The simple gesture of “whiting-out” the windows emphasizes a clean slate, and within the context of Schwartz’s work cannot help but reference “black outs” linked with government censorship and privacy control. In the projections Schwartz directly employs the technique, blacking out names to make each profile seemingly anonymous, while also referencing an invasion of privacy. We cannot help but feel vulnerable. Like tracks in fresh snow, we realize the individual trails might be our own. Yet, any urge to feel like a victim is overcome by the fact that all of the information projected is not simply public, but it is information we have all willingly provided.
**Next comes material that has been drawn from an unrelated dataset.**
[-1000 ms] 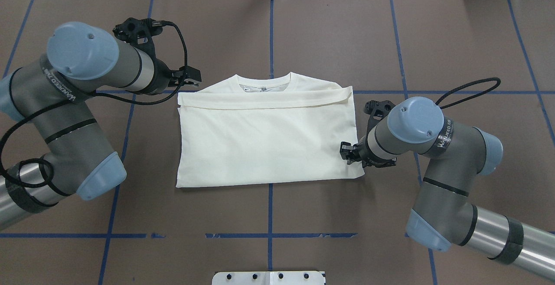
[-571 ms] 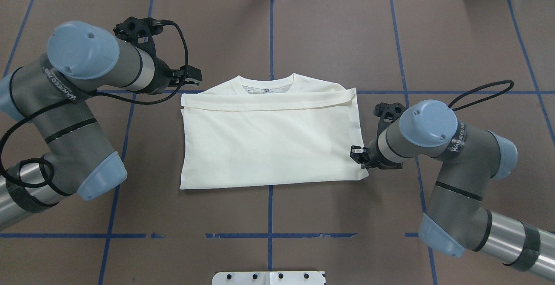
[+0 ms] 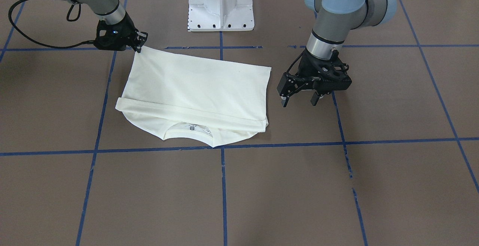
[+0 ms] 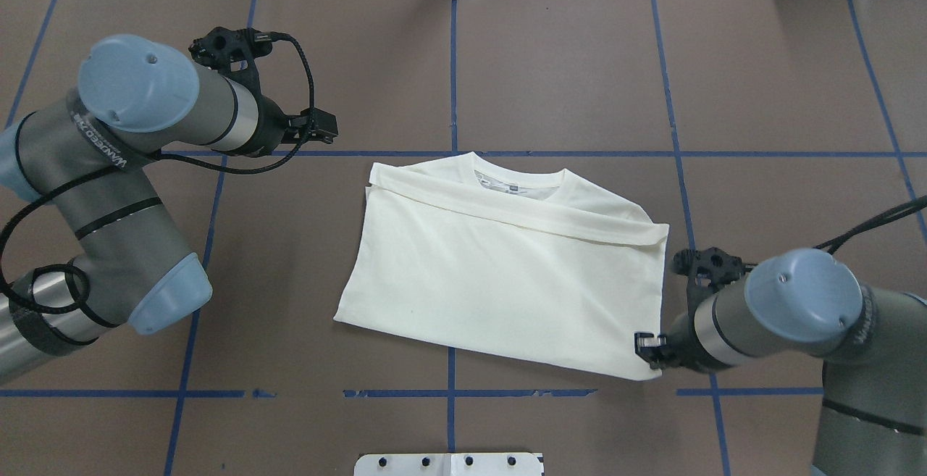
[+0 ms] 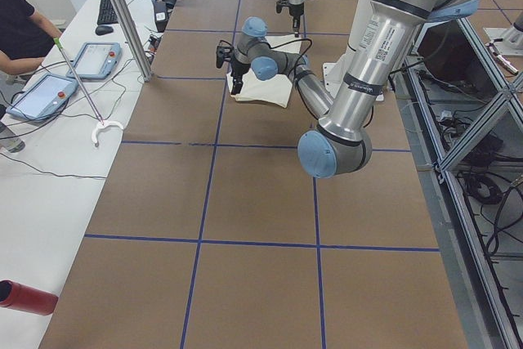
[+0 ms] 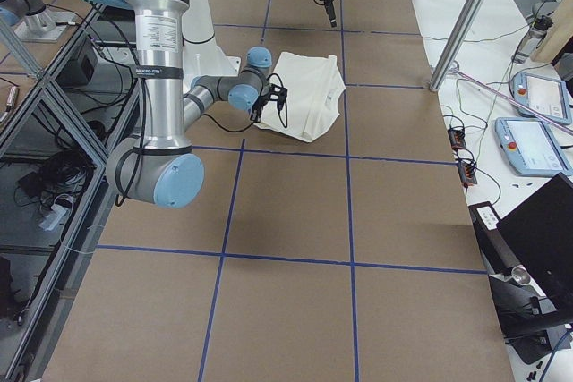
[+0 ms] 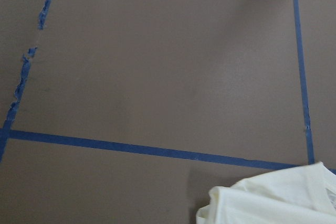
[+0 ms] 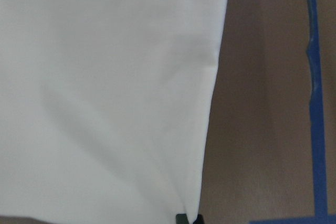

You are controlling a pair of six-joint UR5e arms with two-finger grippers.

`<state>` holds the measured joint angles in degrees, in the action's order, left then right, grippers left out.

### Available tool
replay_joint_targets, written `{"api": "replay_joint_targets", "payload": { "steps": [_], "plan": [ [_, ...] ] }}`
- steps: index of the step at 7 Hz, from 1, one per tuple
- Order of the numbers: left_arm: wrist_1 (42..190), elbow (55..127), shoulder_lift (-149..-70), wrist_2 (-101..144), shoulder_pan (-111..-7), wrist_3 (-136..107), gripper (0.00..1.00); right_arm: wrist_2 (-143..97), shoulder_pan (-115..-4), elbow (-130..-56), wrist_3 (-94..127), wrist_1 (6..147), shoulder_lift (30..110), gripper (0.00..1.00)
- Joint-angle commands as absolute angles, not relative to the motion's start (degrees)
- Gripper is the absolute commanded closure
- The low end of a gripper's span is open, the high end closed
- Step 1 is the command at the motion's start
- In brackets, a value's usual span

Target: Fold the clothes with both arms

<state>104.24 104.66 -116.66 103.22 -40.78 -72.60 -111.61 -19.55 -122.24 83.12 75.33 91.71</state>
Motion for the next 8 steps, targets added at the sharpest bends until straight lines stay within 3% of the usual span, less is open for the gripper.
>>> {"api": "replay_joint_targets", "payload": {
  "steps": [1, 2, 3, 6, 8],
  "plan": [
    [104.24, 104.76, -116.54, 103.18, -40.78, -72.6, 0.0, -111.62, -7.18, -128.56, 89.58, 75.32, 96.85, 1.0],
    [104.24, 104.85, -116.46, 103.1, -40.78, -72.6, 0.0, -111.53, -3.2, -129.89, 93.3, 75.32, 96.94, 1.0],
    [104.24, 104.94, -116.46, 103.18, -40.78, -72.6, 0.0, -111.19, -2.12, -129.99, 93.51, 75.32, 96.86, 0.01],
    [100.13, 109.14, -116.02, 103.71, -37.55, -75.65, 0.0, -109.42, -11.36, -132.88, 94.31, 75.15, 96.15, 0.0],
    [99.67, 111.97, -113.74, 103.19, -26.26, -90.61, 0.0, -110.21, -23.4, -134.47, 93.78, 75.23, 93.78, 0.0]
  ]
}}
More unsettling is that Schwartz has merely skimmed the surface of the information that could be uncovered if someone had the desire to dig deeper.

Zooming in and out of individual profiles, Schwartz has created a new style of portraiture not linked to a specific person but a composite of a whole network. Assembled from impressions we may not realize we are leaving, Schwartz has rendered a portrait of BMoCA and its community, uncomfortable in its familiarity.

We are forced to reflect on the virtual landscapes built and sustained through willful sharing of information and the network created through connections between constituents and communities. We are all responsible as individuals and organizations who voluntarily expose themselves and their data online. As our virtual reality becomes more and more of an actual reality, we must ask ourselves: what impression are we leaving for a future society? What portrait are we painting?

The Spring 2016 Present Box exhibition, Tim Schwartz: CryptoTherapy, is presented as part of MediaLive 2016.